Audio Commons (official website)

Audio Commons (Twitter)

Audio Commons Ecosystem

Audio Commons Ecosystem (ACE) is an ecosystem of audio content, users and tools supported by Audio Commons Initiative. Audio Commons Ecosystem facilitates the reuse of audio content provided under the Creative Commons license in professional, non-professional and personal areas.

Source

Character of ecosystem

Content Creator: a person who creates content. Composers etc.

Content Provider: the person who delivers the content. Jamendo, Freesound, etc.

Content User: The person who uses the content. Game producers etc.

Audio Commons ontology

Audio Commons ontology is an ontology of audio content used in Audio Commons Ecosystem. With Audio Commons ontology, you can annotate audio content (give metadata).

Participants in Audio Commons

In addition to the university, people belonging to Waves, Jamendo, AudioGaming are participating in Audio Commons.

Audio Commons Team

Audio Commons' Github repository

Audio Commons distributes various libraries with Github.

Audio Commons (GitHub)

An interesting tool of Audio Commons

Timbral Explorer

Multiple audio samples are visualized in two dimensions.

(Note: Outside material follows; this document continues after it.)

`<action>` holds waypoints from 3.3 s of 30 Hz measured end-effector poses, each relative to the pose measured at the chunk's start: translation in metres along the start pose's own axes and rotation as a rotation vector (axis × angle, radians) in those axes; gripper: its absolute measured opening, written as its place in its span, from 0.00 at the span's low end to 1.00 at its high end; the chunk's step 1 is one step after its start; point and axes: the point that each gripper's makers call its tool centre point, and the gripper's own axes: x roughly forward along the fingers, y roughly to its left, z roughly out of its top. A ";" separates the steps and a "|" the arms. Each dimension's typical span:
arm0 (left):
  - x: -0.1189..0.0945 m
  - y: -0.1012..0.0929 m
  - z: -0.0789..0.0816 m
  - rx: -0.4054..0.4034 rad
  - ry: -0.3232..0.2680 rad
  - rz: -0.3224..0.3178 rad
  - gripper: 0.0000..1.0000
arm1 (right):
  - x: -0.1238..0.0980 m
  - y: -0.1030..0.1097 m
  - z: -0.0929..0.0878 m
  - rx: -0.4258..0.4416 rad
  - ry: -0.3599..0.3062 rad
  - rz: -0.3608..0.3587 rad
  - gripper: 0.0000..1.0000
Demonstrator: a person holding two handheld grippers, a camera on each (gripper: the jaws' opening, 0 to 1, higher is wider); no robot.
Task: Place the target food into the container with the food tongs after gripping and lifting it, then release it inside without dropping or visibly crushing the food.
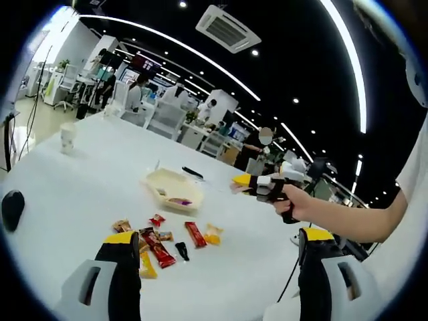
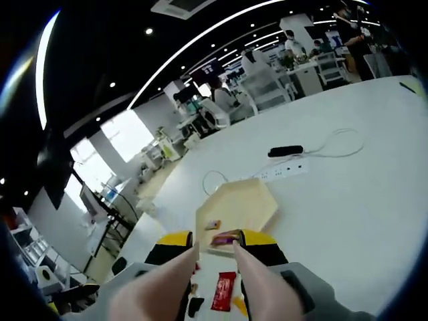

A circle represents one audio sample and is arranged so that sounds resemble one another. Clicking the circle will sound. If you click a circle nearby, a similar sound will sound, and clicking on a circle in the distance will sound a sound that is not similar.

If you can use it from DAW, it seems easy to select audio samples.

Source

Timbral Explorer

Summary

Audio Commons introduced.

Speaker for hearing impaired patients, "Mirai speaker"?

We introduce speakers "Mirai speaker" for patients with hearing loss and similar products.

What is "Mirai Speaker"?

"Mirai speaker" is barrier-free speaker of sound. It is a product of Sound Fun Corporation.

Sound fan official website

How do I acquire 'Mirai Speaker' by yourself?

It is possible to rent it at 2,980 yen / month.

"Mirai speaker" rental

Principle of "Mirai speaker"

I think that it is based on the following patents. The details of the principle seems to be unknown.

Patent (Universal speaker)

What is Comuoon?

"Comuoon" is a dialogue support equipment. It is a product of Universal · Sound Design Co., Ltd.

Universal · Sound Design Corporation Official website

How can I get "Comuoon" by my own?

It seems that it can purchase at 7,600 yen + 36 * 5,800 yen = 216,400 yen. It seems there are times when you can use "daily living gear tool benefit system".

About purchase method (Comuoon official website)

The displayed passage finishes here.